● TO DO:
Your answer should consist of all lines in the listing that hold the word "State".

● DATA PROVIDED:
════════════════
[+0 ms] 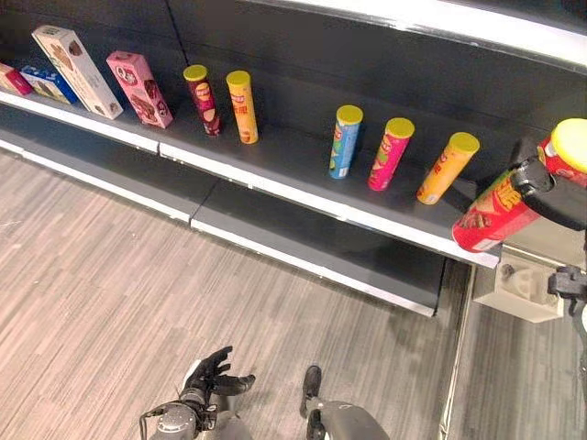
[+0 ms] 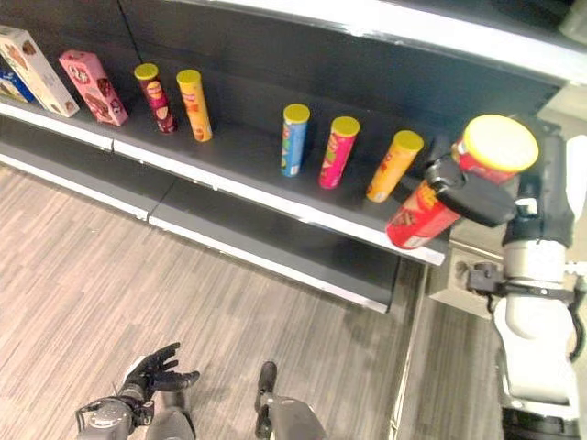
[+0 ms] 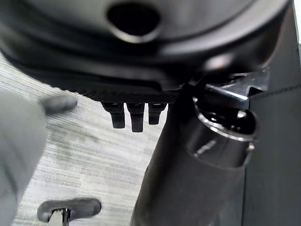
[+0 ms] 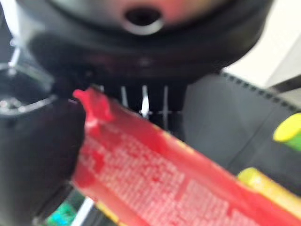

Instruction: Put the goods on the table back onto the shelves and tidy them up.

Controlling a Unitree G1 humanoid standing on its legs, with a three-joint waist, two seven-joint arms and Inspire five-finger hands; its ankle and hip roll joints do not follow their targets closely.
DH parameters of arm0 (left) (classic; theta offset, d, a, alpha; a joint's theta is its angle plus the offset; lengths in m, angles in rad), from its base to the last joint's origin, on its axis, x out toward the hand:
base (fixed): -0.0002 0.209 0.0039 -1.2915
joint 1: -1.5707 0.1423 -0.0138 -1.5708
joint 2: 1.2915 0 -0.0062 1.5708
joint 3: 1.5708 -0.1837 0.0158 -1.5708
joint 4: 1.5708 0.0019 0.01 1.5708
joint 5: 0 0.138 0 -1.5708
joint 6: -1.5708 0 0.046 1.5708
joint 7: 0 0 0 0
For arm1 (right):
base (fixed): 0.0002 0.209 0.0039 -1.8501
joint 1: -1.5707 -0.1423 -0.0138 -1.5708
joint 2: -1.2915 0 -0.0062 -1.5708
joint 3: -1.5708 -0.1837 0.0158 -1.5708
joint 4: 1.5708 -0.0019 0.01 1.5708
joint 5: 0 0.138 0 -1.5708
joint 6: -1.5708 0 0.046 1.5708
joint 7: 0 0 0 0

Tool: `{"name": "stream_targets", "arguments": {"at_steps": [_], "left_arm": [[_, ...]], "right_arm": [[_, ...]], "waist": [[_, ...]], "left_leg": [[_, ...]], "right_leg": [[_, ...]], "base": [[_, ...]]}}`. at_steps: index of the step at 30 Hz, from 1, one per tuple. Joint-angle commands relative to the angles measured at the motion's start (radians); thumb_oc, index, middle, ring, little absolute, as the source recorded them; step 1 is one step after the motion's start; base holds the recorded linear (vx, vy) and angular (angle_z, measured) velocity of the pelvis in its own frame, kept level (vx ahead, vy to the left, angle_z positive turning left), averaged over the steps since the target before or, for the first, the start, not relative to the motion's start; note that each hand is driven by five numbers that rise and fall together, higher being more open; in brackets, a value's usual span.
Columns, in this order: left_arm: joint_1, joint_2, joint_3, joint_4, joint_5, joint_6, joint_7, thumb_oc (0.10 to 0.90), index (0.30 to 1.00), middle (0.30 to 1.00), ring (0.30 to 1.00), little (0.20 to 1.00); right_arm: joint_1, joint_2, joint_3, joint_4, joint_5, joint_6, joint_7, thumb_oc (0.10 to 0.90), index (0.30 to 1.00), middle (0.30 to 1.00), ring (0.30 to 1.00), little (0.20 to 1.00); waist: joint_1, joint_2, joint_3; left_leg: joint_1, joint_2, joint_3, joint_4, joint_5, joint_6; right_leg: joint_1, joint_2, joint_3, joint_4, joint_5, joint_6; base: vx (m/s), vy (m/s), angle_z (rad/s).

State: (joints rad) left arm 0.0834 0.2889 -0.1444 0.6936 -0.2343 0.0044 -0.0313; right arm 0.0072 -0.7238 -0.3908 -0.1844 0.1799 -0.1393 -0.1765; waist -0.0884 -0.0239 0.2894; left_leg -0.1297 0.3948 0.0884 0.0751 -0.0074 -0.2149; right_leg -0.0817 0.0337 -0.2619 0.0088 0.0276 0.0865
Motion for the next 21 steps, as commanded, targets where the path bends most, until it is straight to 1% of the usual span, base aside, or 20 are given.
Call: {"name": "stream_targets", "arguments": {"at_steps": [1,2,3,4,5,6,7,8,9,10,11,12,14,15,16,17,18,19,20,21], "left_arm": [[0.030,0.068,0.030,-0.115,-0.001,-0.059,0.031,0.800,0.900,0.900,0.900,0.900],[0.027,0.069,0.024,-0.117,0.004,-0.058,0.033,0.800,0.900,0.900,0.900,0.900],[0.030,0.073,0.023,-0.117,0.007,-0.065,0.029,0.800,0.900,0.900,0.900,0.900],[0.026,0.074,0.016,-0.114,0.017,-0.068,0.023,0.800,0.900,0.900,0.900,0.900],[0.015,0.076,0.005,-0.116,0.017,-0.070,0.019,0.800,0.900,0.900,0.900,0.900],[0.005,0.086,0.003,-0.123,0.019,-0.069,0.011,0.800,0.900,0.900,0.900,0.900],[-0.002,0.103,0.007,-0.133,0.019,-0.076,0.009,0.800,0.900,0.900,0.900,0.900],[0.002,0.119,0.015,-0.133,0.022,-0.079,0.009,0.800,0.900,0.900,0.900,0.900],[0.005,0.129,0.020,-0.139,0.018,-0.079,0.010,0.800,0.900,0.900,0.900,0.900],[0.004,0.153,0.045,-0.144,0.005,-0.071,0.011,0.800,0.900,0.900,0.900,0.900],[0.017,0.157,0.064,-0.146,0.002,-0.069,0.009,0.800,0.900,0.900,0.900,0.900],[0.018,0.157,0.066,-0.147,0.002,-0.069,0.009,0.800,0.900,0.900,0.900,0.900],[0.040,0.150,0.078,-0.150,-0.011,-0.060,0.012,0.800,0.900,0.900,0.900,0.900],[0.050,0.145,0.083,-0.149,-0.016,-0.055,0.012,0.800,0.900,0.900,0.900,0.900],[0.054,0.134,0.091,-0.144,-0.026,-0.050,0.015,0.800,0.900,0.900,0.900,0.900],[0.044,0.112,0.083,-0.139,-0.027,-0.050,0.011,0.800,0.900,0.900,0.900,0.900],[0.044,0.112,0.084,-0.139,-0.027,-0.050,0.011,0.800,0.900,0.900,0.900,0.900],[0.045,0.100,0.089,-0.143,-0.031,-0.052,0.014,0.800,0.900,0.900,0.900,0.900],[0.045,0.090,0.084,-0.156,-0.040,-0.055,0.013,0.800,0.900,0.900,0.900,0.900],[0.047,0.079,0.082,-0.169,-0.051,-0.057,0.009,0.800,0.900,0.900,0.900,0.900]], "right_arm": [[-0.105,-0.118,-0.089,-0.108,0.023,-0.098,-0.037,0.400,0.300,0.300,0.300,0.300],[-0.097,-0.111,-0.099,-0.111,0.014,-0.093,-0.042,0.400,0.300,0.300,0.300,0.300],[-0.095,-0.115,-0.096,-0.115,0.010,-0.087,-0.029,0.400,0.300,0.300,0.300,0.300],[-0.082,-0.107,-0.117,-0.121,-0.011,-0.080,-0.032,0.400,0.300,0.300,0.300,0.300],[-0.073,-0.092,-0.134,-0.123,-0.019,-0.075,-0.037,0.400,0.300,0.300,0.300,0.300],[-0.077,-0.079,-0.134,-0.130,-0.031,-0.071,-0.038,0.400,0.300,0.300,0.300,0.300],[-0.096,-0.061,-0.124,-0.133,-0.042,-0.065,-0.039,0.400,0.300,0.300,0.300,0.300],[-0.129,-0.046,-0.099,-0.133,-0.042,-0.067,-0.040,0.400,0.300,0.300,0.300,0.300],[-0.156,-0.038,-0.071,-0.130,-0.038,-0.068,-0.040,0.400,0.300,0.300,0.300,0.300],[-0.205,-0.025,0.005,-0.114,-0.041,-0.055,-0.030,0.400,0.300,0.300,0.300,0.300],[-0.231,-0.025,0.038,-0.107,-0.043,-0.055,-0.021,0.400,0.300,0.300,0.300,0.300],[-0.234,-0.026,0.041,-0.105,-0.043,-0.056,-0.021,0.400,0.300,0.300,0.300,0.300],[-0.260,-0.026,0.088,-0.091,-0.037,-0.057,-0.016,0.400,0.300,0.300,0.300,0.300],[-0.274,-0.022,0.112,-0.082,-0.037,-0.055,-0.014,0.400,0.300,0.300,0.300,0.300],[-0.283,-0.022,0.134,-0.069,-0.044,-0.054,-0.014,0.400,0.300,0.300,0.300,0.300],[-0.272,-0.011,0.152,-0.068,-0.050,-0.047,-0.001,0.400,0.300,0.300,0.300,0.300],[-0.272,-0.011,0.152,-0.068,-0.050,-0.047,-0.001,0.400,0.300,0.300,0.300,0.300],[-0.277,-0.002,0.161,-0.072,-0.049,-0.048,0.000,0.400,0.300,0.300,0.300,0.300],[-0.275,0.001,0.165,-0.080,-0.046,-0.051,0.003,0.400,0.300,0.300,0.300,0.300],[-0.277,0.003,0.168,-0.089,-0.049,-0.052,0.003,0.400,0.300,0.300,0.300,0.300]], "waist": [[0.027,0.007,-0.078],[0.024,0.017,-0.083],[0.022,0.027,-0.093],[0.015,0.037,-0.099],[0.008,0.037,-0.100],[0.003,0.030,-0.100],[0.006,0.023,-0.094],[0.017,0.021,-0.088],[0.033,0.020,-0.084],[0.045,0.033,-0.058],[0.064,0.037,-0.053],[0.065,0.037,-0.051],[0.089,0.033,-0.046],[0.097,0.031,-0.046],[0.100,0.030,-0.033],[0.088,0.003,-0.024],[0.089,0.003,-0.024],[0.090,0.000,-0.020],[0.089,-0.005,-0.013],[0.090,-0.008,-0.004]], "left_leg": [[0.002,0.001,-0.110,-0.100,0.170,-0.003],[-0.012,-0.004,-0.121,-0.115,0.175,-0.021],[0.002,-0.019,-0.140,-0.121,0.135,-0.026],[-0.003,-0.034,-0.147,-0.088,0.094,-0.031],[-0.034,-0.070,-0.141,-0.035,0.060,-0.024],[-0.050,-0.107,-0.133,0.019,0.024,-0.012],[-0.058,-0.137,-0.117,0.065,-0.007,0.007],[-0.055,-0.152,-0.085,0.084,-0.031,0.030],[-0.047,-0.160,-0.046,0.091,-0.044,0.048],[-0.011,-0.196,0.044,0.046,-0.030,0.088],[0.013,-0.224,0.084,-0.003,-0.010,0.111],[0.018,-0.223,0.087,-0.008,-0.008,0.110],[0.041,-0.249,0.122,-0.039,0.004,0.123],[0.069,-0.256,0.126,-0.057,-0.011,0.121],[0.088,-0.266,0.139,-0.073,-0.011,0.126],[0.086,-0.303,0.159,-0.055,-0.022,0.137],[0.086,-0.302,0.160,-0.053,-0.024,0.137],[0.085,-0.309,0.162,-0.032,-0.041,0.138],[0.069,-0.314,0.162,0.019,-0.063,0.138],[0.046,-0.308,0.165,0.092,-0.088,0.135]], "right_leg": [[0.121,-0.254,0.035,-0.070,-0.051,0.112],[0.135,-0.273,0.042,-0.067,-0.053,0.119],[0.133,-0.291,0.068,-0.057,-0.054,0.128],[0.137,-0.326,0.073,-0.054,-0.046,0.145],[0.137,-0.369,0.078,-0.045,-0.025,0.159],[0.126,-0.404,0.097,-0.026,-0.004,0.163],[0.101,-0.433,0.109,-0.001,0.021,0.158],[0.069,-0.463,0.096,0.022,0.063,0.152],[0.045,-0.492,0.045,0.039,0.094,0.142],[0.010,-0.447,-0.059,0.117,0.045,0.087],[-0.008,-0.372,-0.087,0.153,-0.009,0.076],[-0.008,-0.371,-0.085,0.156,-0.012,0.075],[-0.009,-0.307,-0.175,0.165,-0.053,0.052],[-0.010,-0.268,-0.185,0.174,-0.085,0.049],[-0.038,-0.237,-0.191,0.192,-0.089,0.050],[-0.023,-0.174,-0.148,0.082,-0.070,0.026],[-0.022,-0.172,-0.147,0.080,-0.069,0.025],[-0.014,-0.167,-0.121,0.056,-0.055,0.027],[-0.009,-0.170,-0.117,0.038,-0.042,0.023],[0.001,-0.173,-0.124,0.018,-0.034,0.018]], "base": [[0.19,0.321,-1.09],[0.27,0.508,-0.30],[0.23,0.497,0.22],[0.24,0.572,0.32],[0.20,0.538,-0.48],[0.15,0.499,-0.57],[0.10,0.469,-0.29],[0.06,0.454,-0.18],[0.00,0.735,-1.30],[-0.03,0.794,-1.57],[-0.03,0.660,-1.37],[0.00,0.328,-0.46],[0.06,0.167,-0.47],[0.11,0.137,-0.48],[0.10,0.120,-0.53],[0.01,0.083,-0.53],[0.04,0.037,-0.34],[0.06,-0.007,0.09],[0.07,-0.023,0.11],[0.03,-0.036,0.04]]}}
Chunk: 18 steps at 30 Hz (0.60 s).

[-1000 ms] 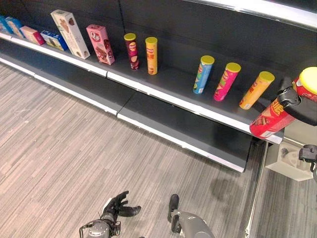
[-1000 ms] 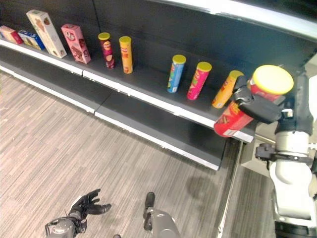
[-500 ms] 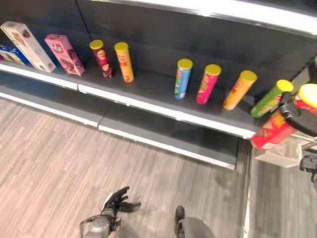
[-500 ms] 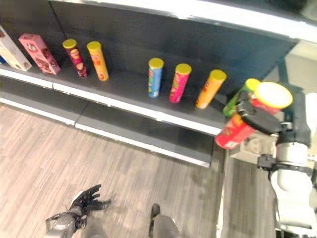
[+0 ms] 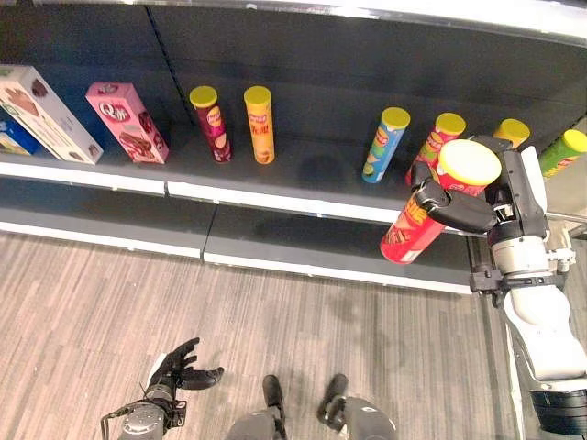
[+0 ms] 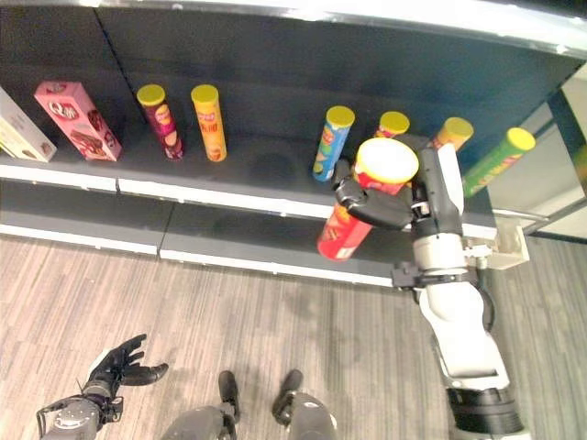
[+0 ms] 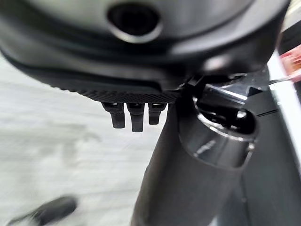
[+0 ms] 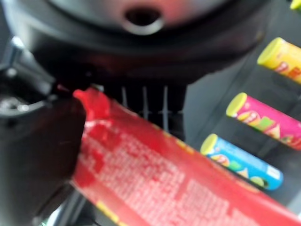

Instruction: Put the goods on the table back onto the shelves and tidy them up.

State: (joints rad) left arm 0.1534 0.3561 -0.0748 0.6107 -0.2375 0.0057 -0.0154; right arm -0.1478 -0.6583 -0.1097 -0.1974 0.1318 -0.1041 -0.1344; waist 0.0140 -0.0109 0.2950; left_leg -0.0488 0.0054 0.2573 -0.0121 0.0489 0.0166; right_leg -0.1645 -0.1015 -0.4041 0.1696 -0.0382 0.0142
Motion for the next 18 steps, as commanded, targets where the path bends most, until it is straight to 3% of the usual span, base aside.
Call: {"name": "stream_targets", "arguments": {"at_steps": [1,2,3,4,6,7,9,10,11,12,13,15,18], "left_arm": [[-0.015,0.003,0.013,-0.097,-0.054,-0.060,-0.007,0.800,0.900,0.900,0.900,0.900],[-0.013,-0.010,0.012,-0.100,-0.068,-0.060,0.002,0.800,0.900,0.900,0.900,0.900],[-0.013,-0.010,0.012,-0.100,-0.068,-0.060,0.003,0.800,0.900,0.900,0.900,0.900],[-0.008,-0.016,0.008,-0.103,-0.068,-0.059,0.004,0.800,0.900,0.900,0.900,0.900],[-0.003,-0.015,0.002,-0.108,-0.066,-0.059,0.008,0.800,0.900,0.900,0.900,0.900],[-0.006,-0.013,-0.004,-0.099,-0.061,-0.061,0.023,0.800,0.900,0.900,0.900,0.900],[-0.010,-0.016,-0.008,-0.084,-0.049,-0.060,0.035,0.800,0.900,0.900,0.900,0.900],[-0.010,-0.017,-0.009,-0.084,-0.048,-0.061,0.035,0.800,0.900,0.900,0.900,0.900],[0.003,-0.020,0.004,-0.074,-0.047,-0.065,0.050,0.800,0.900,0.900,0.900,0.900],[-0.001,-0.020,0.016,-0.034,-0.041,-0.067,0.057,0.800,0.900,0.900,0.900,0.900],[-0.001,-0.020,0.017,-0.033,-0.041,-0.068,0.057,0.800,0.900,0.900,0.900,0.900],[-0.018,0.015,0.037,0.056,-0.019,-0.071,0.073,0.800,0.900,0.900,0.900,0.900],[-0.036,0.031,0.045,0.115,-0.012,-0.073,0.088,0.800,0.900,0.900,0.900,0.900]], "right_arm": [[-0.129,-0.059,-0.105,-0.084,-0.001,-0.092,-0.038,0.400,0.300,0.300,0.300,0.300],[-0.141,-0.056,-0.078,-0.079,-0.008,-0.093,-0.041,0.400,0.300,0.300,0.300,0.300],[-0.142,-0.057,-0.077,-0.079,-0.008,-0.093,-0.041,0.400,0.300,0.300,0.300,0.300],[-0.144,-0.052,-0.067,-0.073,-0.023,-0.084,-0.042,0.400,0.300,0.300,0.300,0.300],[-0.159,-0.046,-0.049,-0.069,-0.043,-0.082,-0.054,0.400,0.300,0.300,0.300,0.300],[-0.170,-0.040,-0.029,-0.056,-0.049,-0.087,-0.070,0.400,0.300,0.300,0.300,0.300],[-0.170,-0.045,-0.029,-0.044,-0.074,-0.079,-0.089,0.400,0.300,0.300,0.300,0.300],[-0.170,-0.046,-0.029,-0.044,-0.075,-0.078,-0.090,0.400,0.300,0.300,0.300,0.300],[-0.173,-0.035,-0.020,-0.052,-0.081,-0.070,-0.083,0.400,0.300,0.300,0.300,0.300],[-0.178,-0.017,-0.015,-0.049,-0.105,-0.057,-0.089,0.400,0.300,0.300,0.300,0.300],[-0.178,-0.016,-0.015,-0.050,-0.106,-0.057,-0.089,0.400,0.300,0.300,0.300,0.300],[-0.234,0.006,0.015,-0.041,-0.124,-0.047,-0.102,0.400,0.300,0.300,0.300,0.300],[-0.277,0.008,0.037,-0.029,-0.126,-0.046,-0.113,0.400,0.300,0.300,0.300,0.300]], "waist": [[-0.009,-0.020,-0.003],[0.001,-0.016,0.006],[0.000,-0.014,0.006],[0.005,-0.012,-0.002],[0.014,-0.008,-0.013],[0.029,0.006,-0.016],[0.033,0.032,-0.017],[0.032,0.034,-0.018],[0.034,0.066,-0.034],[0.039,0.071,-0.047],[0.040,0.068,-0.046],[0.059,0.057,-0.039],[0.069,0.048,-0.027]], "left_leg": [[-0.064,0.092,-0.010,0.244,-0.158,-0.104],[-0.106,0.121,-0.039,0.300,-0.157,-0.125],[-0.108,0.123,-0.041,0.304,-0.159,-0.126],[-0.122,0.156,-0.067,0.260,-0.130,-0.135],[-0.119,0.204,-0.113,0.147,-0.047,-0.153],[-0.133,0.251,-0.176,0.026,0.035,-0.175],[-0.143,0.277,-0.204,-0.055,0.088,-0.207],[-0.141,0.277,-0.205,-0.060,0.091,-0.208],[-0.123,0.262,-0.229,-0.075,0.069,-0.217],[-0.107,0.232,-0.220,-0.074,0.059,-0.211],[-0.106,0.229,-0.217,-0.074,0.058,-0.209],[-0.081,0.175,-0.166,-0.057,0.036,-0.175],[-0.086,0.147,-0.143,-0.036,0.015,-0.148]], "right_leg": [[0.098,-0.038,0.012,-0.163,0.032,0.087],[0.126,-0.033,0.011,-0.201,0.030,0.088],[0.128,-0.031,0.010,-0.203,0.031,0.088],[0.144,-0.035,0.013,-0.227,0.033,0.101],[0.146,-0.046,0.025,-0.230,0.026,0.111],[0.147,-0.059,0.045,-0.227,0.013,0.125],[0.162,-0.074,0.053,-0.222,-0.002,0.138],[0.163,-0.073,0.052,-0.222,-0.003,0.138],[0.166,-0.089,0.071,-0.211,0.001,0.153],[0.168,-0.126,0.077,-0.210,0.030,0.166],[0.167,-0.129,0.080,-0.210,0.030,0.168],[0.146,-0.192,0.117,-0.208,0.079,0.190],[0.124,-0.218,0.141,-0.205,0.099,0.202]], "base": [[0.00,0.000,0.00],[0.01,0.010,0.12],[0.08,0.103,0.09],[0.12,0.159,-0.15],[0.19,0.298,-0.18],[0.22,0.362,-0.14],[0.17,0.289,-0.33],[0.18,0.348,-0.51],[0.22,0.448,-0.45],[0.22,0.455,-0.39],[0.17,0.411,-0.26],[0.10,0.337,-0.49],[0.04,0.178,-0.22]]}}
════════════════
● EXERCISE RESPONSE:
State: (joints rad) left arm 0.0834 0.2889 -0.1444 0.6936 -0.2343 0.0044 -0.0313; right arm 0.0072 -0.7238 -0.3908 -0.1844 0.1799 -0.1393 -0.1765; waist -0.0884 -0.0239 0.2894; left_leg -0.1297 0.3948 0.0884 0.0751 -0.0074 -0.2149; right_leg -0.0817 0.0337 -0.2619 0.0088 0.0276 0.0865
State: (joints rad) left arm 0.1534 0.3561 -0.0748 0.6107 -0.2375 0.0057 -0.0154; right arm -0.1478 -0.6583 -0.1097 -0.1974 0.1318 -0.1041 -0.1344; waist 0.0140 -0.0109 0.2950; left_leg -0.0488 0.0054 0.2573 -0.0121 0.0489 0.0166; right_leg -0.1645 -0.1015 -0.4041 0.1696 -0.0382 0.0142

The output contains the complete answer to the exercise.